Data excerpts

= Beginning of Section =

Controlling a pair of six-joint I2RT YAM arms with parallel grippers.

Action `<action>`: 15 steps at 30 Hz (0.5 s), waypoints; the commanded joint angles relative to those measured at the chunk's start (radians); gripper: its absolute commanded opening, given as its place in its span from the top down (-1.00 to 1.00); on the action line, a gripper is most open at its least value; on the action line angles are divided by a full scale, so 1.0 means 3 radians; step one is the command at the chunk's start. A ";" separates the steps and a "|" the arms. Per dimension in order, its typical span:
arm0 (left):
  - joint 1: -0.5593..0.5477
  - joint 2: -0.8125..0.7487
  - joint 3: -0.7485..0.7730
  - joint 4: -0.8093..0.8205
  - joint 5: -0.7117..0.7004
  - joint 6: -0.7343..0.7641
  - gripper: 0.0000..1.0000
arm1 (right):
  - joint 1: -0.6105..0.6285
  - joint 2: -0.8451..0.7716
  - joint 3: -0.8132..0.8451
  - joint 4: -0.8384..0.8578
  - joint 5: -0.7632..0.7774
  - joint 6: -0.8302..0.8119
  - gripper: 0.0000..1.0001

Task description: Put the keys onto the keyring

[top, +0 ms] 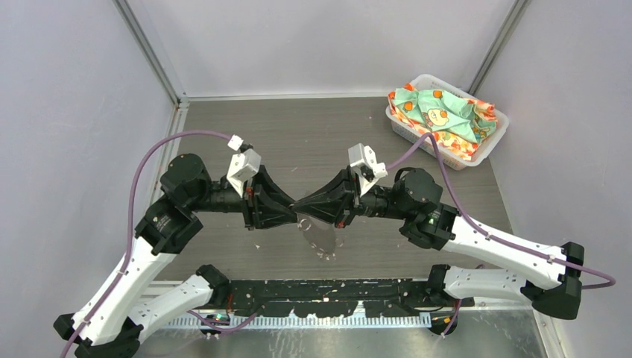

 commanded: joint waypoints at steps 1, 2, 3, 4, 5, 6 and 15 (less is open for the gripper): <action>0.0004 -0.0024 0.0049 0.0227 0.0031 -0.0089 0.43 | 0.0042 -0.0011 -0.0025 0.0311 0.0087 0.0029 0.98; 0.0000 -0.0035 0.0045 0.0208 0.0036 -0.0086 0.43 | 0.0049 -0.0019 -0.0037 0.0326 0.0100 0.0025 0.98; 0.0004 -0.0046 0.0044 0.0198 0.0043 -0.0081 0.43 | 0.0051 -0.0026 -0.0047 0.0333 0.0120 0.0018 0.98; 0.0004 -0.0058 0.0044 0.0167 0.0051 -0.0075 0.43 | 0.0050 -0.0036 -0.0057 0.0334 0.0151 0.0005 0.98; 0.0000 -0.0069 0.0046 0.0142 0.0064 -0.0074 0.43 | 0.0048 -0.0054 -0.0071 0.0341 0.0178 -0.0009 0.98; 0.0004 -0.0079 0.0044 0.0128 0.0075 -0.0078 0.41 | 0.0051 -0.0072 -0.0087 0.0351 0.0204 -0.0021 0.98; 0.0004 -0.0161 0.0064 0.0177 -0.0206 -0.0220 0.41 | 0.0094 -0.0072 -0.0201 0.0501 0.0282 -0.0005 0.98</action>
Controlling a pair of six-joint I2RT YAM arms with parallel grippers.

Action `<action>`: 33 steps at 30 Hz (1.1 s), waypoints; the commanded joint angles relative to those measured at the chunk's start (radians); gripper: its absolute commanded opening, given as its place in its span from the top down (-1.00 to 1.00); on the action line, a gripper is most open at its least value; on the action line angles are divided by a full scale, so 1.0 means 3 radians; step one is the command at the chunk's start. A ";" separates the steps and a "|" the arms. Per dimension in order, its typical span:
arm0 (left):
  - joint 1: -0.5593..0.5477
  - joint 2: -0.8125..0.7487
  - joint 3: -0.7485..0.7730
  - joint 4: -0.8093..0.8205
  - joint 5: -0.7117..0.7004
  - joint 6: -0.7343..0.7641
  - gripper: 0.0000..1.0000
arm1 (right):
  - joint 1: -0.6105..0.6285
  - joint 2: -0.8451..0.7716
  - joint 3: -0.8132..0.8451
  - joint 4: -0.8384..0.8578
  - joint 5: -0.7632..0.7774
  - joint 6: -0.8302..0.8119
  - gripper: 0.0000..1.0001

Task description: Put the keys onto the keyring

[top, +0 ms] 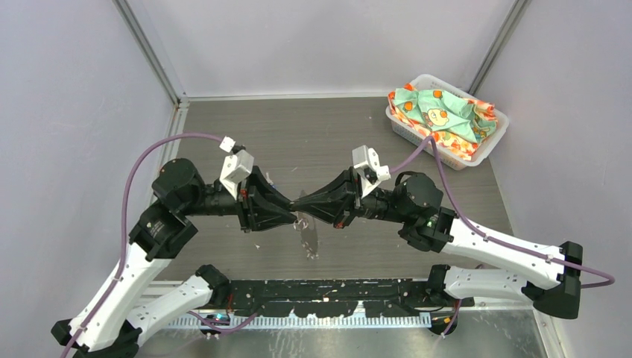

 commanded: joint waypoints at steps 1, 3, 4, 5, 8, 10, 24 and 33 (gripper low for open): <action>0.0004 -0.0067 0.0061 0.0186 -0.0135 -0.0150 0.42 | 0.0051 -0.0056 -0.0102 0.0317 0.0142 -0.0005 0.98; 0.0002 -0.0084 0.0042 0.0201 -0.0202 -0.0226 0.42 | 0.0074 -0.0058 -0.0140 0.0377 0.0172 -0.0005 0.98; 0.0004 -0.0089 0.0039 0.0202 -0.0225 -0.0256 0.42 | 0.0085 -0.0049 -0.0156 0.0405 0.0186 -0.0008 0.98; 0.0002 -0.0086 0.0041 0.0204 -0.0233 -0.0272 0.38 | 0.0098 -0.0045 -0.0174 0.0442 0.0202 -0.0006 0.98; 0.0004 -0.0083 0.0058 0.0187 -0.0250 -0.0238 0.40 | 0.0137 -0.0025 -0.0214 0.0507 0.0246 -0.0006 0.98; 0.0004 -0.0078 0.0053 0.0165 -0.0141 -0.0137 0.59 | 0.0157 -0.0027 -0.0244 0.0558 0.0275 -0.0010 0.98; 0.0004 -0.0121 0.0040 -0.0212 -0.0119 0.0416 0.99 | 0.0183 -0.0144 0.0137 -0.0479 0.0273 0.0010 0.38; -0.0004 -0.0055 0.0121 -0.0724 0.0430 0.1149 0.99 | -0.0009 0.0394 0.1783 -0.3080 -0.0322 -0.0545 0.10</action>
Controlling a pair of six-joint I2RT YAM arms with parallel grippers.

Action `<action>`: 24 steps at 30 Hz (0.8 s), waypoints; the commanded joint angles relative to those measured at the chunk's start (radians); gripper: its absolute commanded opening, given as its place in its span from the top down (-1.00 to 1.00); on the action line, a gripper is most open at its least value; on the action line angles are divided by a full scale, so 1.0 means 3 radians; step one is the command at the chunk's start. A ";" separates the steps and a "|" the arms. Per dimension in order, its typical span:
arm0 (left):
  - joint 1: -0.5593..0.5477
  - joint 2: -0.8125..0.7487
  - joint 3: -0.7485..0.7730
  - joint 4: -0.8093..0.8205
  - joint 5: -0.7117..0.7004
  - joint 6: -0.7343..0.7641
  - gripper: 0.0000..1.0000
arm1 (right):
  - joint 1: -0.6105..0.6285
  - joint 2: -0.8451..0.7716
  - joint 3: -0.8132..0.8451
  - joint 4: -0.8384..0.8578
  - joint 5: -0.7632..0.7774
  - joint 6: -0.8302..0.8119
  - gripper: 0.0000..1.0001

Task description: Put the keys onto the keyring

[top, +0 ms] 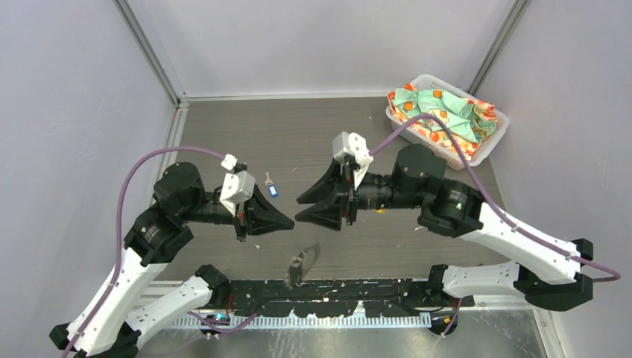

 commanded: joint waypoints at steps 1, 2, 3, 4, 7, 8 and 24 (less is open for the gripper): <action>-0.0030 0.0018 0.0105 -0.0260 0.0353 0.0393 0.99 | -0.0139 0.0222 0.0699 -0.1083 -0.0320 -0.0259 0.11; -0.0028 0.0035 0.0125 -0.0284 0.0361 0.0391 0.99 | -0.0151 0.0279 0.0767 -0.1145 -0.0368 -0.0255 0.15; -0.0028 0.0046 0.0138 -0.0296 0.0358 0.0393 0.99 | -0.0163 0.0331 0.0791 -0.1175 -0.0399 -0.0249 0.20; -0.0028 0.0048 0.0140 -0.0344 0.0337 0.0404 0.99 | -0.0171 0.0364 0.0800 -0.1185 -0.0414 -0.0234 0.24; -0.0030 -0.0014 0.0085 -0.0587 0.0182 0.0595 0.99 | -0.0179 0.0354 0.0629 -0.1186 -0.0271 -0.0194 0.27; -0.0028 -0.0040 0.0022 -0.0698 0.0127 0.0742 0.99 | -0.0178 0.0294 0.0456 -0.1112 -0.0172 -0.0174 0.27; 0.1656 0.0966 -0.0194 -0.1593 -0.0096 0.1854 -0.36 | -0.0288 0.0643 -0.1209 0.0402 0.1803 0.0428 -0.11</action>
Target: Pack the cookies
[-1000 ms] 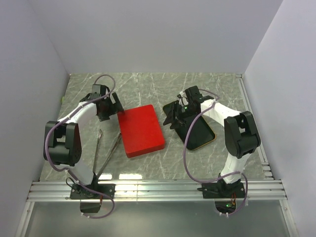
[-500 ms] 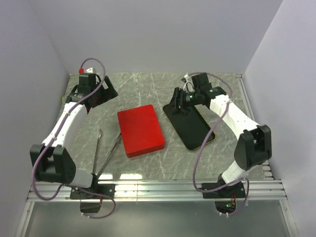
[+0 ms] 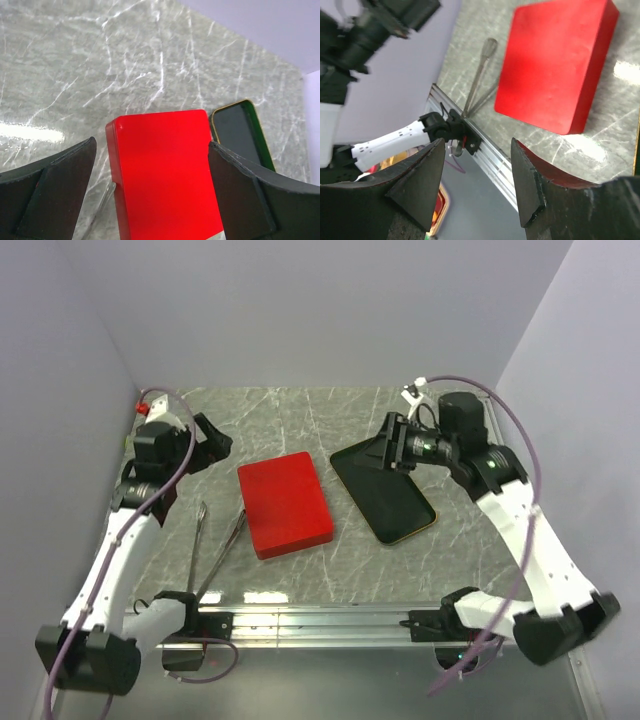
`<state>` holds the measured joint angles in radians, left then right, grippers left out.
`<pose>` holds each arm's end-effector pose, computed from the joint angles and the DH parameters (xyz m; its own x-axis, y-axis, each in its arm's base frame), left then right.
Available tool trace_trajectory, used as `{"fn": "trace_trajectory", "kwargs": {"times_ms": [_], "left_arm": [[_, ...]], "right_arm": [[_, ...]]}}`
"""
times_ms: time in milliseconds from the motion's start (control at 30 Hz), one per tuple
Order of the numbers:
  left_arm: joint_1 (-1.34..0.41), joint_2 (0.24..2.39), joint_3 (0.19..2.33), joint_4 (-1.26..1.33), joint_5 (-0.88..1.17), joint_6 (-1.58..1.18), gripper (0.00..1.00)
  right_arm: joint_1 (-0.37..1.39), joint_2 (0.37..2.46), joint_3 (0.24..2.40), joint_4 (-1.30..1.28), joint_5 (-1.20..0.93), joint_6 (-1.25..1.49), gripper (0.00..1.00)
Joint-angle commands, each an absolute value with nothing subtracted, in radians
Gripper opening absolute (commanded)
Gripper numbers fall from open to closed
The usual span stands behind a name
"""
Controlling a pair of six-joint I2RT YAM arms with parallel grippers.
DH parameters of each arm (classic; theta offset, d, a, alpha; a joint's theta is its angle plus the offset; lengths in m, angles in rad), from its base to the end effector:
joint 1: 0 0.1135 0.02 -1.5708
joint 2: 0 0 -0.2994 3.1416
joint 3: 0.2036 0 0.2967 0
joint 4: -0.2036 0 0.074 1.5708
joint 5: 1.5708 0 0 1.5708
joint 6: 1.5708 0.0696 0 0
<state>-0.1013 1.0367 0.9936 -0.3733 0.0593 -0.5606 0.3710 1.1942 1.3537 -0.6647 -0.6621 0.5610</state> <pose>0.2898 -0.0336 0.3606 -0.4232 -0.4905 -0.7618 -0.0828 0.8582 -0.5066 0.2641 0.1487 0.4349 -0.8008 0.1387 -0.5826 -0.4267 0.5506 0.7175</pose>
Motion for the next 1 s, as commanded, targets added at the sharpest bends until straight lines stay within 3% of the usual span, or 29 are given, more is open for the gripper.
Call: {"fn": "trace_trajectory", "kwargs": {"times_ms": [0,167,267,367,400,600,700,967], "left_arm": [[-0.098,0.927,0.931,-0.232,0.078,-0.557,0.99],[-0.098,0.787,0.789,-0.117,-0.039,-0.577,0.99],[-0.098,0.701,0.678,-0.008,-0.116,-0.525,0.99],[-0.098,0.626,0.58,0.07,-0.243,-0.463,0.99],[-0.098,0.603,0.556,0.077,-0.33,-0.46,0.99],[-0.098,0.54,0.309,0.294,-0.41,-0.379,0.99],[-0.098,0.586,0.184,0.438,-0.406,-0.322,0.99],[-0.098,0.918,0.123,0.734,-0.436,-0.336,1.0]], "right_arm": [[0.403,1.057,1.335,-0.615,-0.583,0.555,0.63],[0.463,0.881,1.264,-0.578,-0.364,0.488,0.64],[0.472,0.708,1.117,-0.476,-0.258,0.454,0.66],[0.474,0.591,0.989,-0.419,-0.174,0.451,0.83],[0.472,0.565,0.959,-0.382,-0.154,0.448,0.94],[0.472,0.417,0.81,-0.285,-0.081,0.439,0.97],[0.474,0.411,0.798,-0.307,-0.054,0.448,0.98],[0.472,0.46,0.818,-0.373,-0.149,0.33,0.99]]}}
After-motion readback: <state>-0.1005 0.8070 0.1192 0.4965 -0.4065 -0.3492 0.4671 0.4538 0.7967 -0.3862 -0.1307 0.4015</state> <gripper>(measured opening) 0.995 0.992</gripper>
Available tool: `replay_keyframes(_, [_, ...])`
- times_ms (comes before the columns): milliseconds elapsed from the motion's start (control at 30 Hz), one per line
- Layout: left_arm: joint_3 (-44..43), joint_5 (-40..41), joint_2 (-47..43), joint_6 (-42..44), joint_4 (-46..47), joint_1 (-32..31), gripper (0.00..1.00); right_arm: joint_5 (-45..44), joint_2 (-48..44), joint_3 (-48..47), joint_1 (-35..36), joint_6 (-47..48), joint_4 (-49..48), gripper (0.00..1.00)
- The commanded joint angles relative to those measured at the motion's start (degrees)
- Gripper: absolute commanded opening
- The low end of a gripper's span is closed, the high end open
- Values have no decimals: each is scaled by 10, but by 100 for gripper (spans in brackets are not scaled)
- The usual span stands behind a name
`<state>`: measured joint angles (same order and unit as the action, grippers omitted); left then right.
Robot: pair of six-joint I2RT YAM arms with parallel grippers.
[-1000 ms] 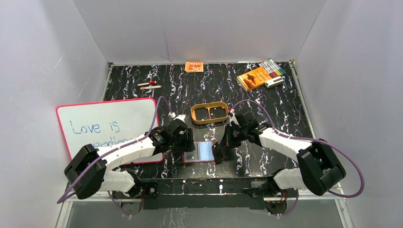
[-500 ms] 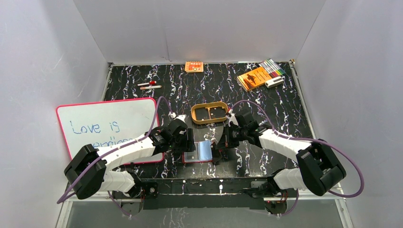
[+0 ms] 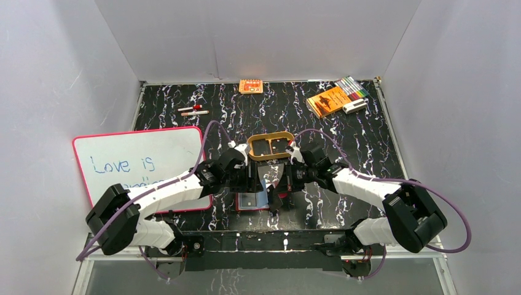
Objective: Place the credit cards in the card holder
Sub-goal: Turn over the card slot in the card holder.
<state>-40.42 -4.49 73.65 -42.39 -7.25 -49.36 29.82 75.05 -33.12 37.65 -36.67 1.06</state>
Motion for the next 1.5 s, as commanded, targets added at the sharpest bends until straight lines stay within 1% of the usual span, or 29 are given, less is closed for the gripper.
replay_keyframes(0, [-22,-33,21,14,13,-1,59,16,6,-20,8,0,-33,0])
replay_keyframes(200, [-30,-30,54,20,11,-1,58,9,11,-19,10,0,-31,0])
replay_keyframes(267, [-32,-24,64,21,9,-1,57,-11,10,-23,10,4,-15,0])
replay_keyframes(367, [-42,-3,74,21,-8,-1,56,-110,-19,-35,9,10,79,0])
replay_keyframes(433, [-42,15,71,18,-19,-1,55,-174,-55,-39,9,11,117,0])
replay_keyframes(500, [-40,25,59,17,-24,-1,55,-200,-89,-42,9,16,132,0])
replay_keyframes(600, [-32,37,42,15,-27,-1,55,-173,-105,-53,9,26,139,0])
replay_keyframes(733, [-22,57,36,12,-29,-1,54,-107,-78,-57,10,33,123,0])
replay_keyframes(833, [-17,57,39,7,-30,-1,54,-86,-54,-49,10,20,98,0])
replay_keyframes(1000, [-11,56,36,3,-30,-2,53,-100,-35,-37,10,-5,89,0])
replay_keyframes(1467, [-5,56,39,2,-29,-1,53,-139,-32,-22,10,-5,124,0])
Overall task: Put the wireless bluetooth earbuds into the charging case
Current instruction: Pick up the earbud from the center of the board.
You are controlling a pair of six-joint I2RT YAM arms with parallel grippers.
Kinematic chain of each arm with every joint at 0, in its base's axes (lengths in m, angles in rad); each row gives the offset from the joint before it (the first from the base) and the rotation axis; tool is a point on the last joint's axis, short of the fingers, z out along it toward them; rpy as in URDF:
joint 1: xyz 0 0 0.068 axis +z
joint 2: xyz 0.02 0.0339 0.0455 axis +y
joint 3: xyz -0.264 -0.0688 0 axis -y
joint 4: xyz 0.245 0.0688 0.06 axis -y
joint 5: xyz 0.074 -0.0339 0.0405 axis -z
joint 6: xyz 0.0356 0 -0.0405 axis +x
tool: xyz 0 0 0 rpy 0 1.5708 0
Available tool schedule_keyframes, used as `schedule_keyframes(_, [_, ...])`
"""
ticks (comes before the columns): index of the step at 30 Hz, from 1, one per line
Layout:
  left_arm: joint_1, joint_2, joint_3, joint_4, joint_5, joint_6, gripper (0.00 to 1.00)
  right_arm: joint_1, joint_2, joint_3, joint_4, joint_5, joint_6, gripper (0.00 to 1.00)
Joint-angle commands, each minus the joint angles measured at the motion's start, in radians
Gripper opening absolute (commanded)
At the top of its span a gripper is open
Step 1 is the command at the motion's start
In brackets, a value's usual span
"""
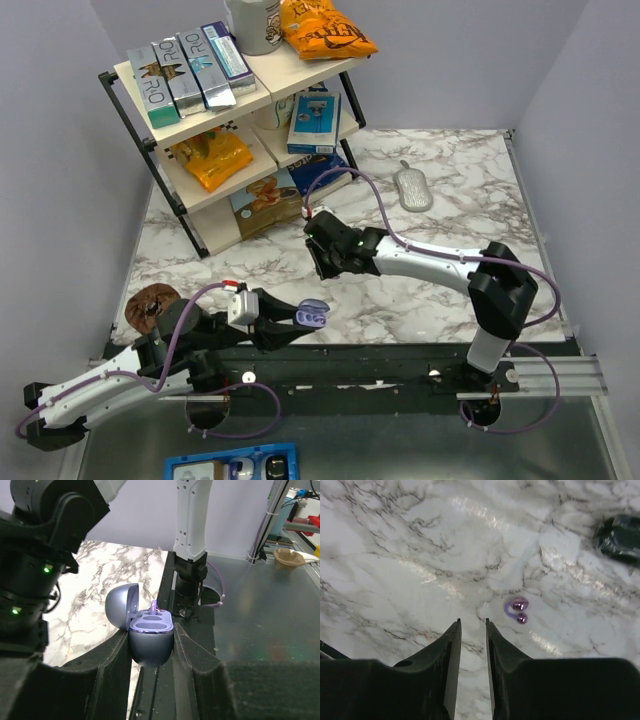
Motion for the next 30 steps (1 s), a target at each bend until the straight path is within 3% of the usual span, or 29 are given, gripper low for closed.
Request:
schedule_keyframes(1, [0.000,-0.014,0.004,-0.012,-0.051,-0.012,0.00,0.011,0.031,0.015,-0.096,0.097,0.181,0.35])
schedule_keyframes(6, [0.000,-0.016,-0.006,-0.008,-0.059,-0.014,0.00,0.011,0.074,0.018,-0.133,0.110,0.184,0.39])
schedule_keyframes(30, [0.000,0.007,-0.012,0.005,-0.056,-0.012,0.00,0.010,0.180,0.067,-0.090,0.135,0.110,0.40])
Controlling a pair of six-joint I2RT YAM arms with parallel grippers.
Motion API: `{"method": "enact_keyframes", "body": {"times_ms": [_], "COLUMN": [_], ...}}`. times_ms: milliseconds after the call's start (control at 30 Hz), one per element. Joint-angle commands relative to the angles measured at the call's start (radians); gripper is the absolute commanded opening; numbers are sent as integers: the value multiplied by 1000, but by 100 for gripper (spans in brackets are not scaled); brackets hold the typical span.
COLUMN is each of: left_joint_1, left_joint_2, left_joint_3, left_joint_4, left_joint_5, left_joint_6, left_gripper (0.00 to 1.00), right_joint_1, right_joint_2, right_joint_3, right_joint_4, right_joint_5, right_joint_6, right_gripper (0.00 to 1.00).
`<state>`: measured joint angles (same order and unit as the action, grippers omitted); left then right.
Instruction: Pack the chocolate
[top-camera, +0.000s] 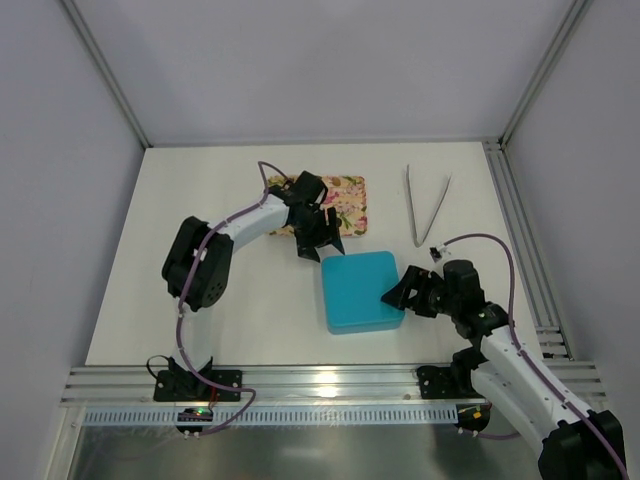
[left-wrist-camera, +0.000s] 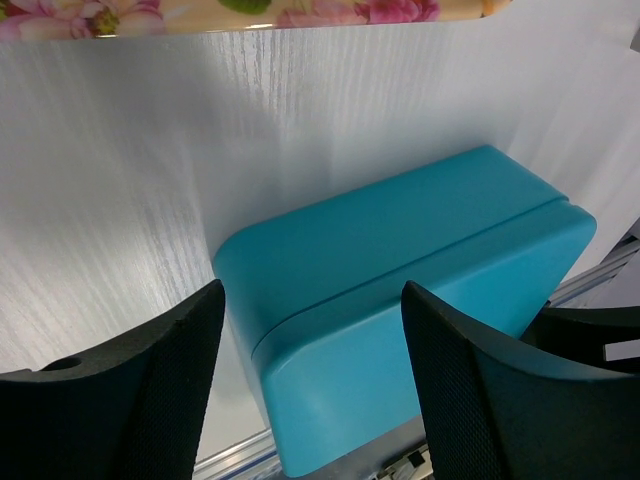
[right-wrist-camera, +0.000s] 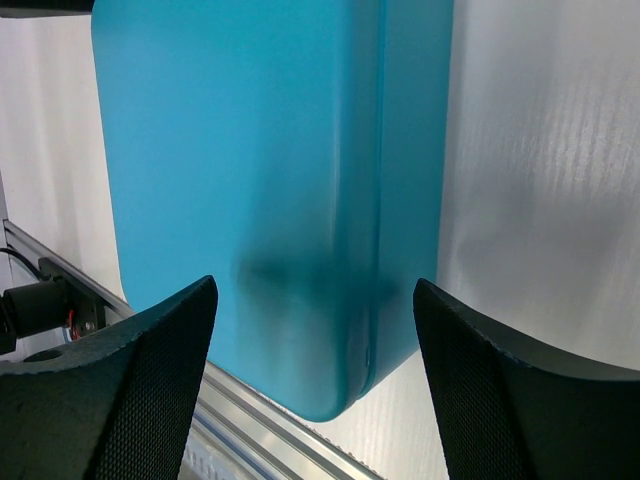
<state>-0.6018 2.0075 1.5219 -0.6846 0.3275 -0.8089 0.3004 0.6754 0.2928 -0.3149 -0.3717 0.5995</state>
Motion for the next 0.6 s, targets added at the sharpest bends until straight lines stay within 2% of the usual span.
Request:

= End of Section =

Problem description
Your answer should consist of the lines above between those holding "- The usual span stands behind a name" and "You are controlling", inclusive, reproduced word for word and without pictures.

Result of this exercise
- The usual span stands behind a name
`<state>`: measured joint angles (same order and unit as the action, grippers omitted); left then right.
Robot: pair of six-joint I2RT YAM arms with parallel grippers.
[-1000 ms] 
[-500 ms] 
[+0 ms] 
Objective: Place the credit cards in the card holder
Sub-goal: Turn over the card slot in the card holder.
<state>-40.42 -4.49 73.65 -42.39 -7.25 -49.36 29.82 75.05 -33.12 37.65 -36.67 1.06</state>
Motion for the next 1.5 s, as commanded, targets added at the sharpest bends until straight lines stay within 1% of the usual span, or 29 are given, less is closed for the gripper.
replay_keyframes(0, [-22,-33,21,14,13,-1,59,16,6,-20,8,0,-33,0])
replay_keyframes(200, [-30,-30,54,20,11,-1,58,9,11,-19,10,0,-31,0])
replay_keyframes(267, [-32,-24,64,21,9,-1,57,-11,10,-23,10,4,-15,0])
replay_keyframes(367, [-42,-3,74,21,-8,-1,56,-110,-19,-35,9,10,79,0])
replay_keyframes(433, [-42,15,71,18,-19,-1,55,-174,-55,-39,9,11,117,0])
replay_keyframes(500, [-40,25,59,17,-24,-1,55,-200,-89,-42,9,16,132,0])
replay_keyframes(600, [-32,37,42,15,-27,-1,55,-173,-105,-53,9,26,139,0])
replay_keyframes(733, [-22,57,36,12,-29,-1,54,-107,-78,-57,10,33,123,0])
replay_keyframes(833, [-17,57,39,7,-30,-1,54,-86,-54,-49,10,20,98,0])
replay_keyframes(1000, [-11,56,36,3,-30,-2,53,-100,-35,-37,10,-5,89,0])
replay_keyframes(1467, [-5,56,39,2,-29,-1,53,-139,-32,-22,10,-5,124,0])
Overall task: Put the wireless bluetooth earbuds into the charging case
Current instruction: Pick up the earbud from the center of the board.
You are controlling a pair of six-joint I2RT YAM arms with parallel grippers.

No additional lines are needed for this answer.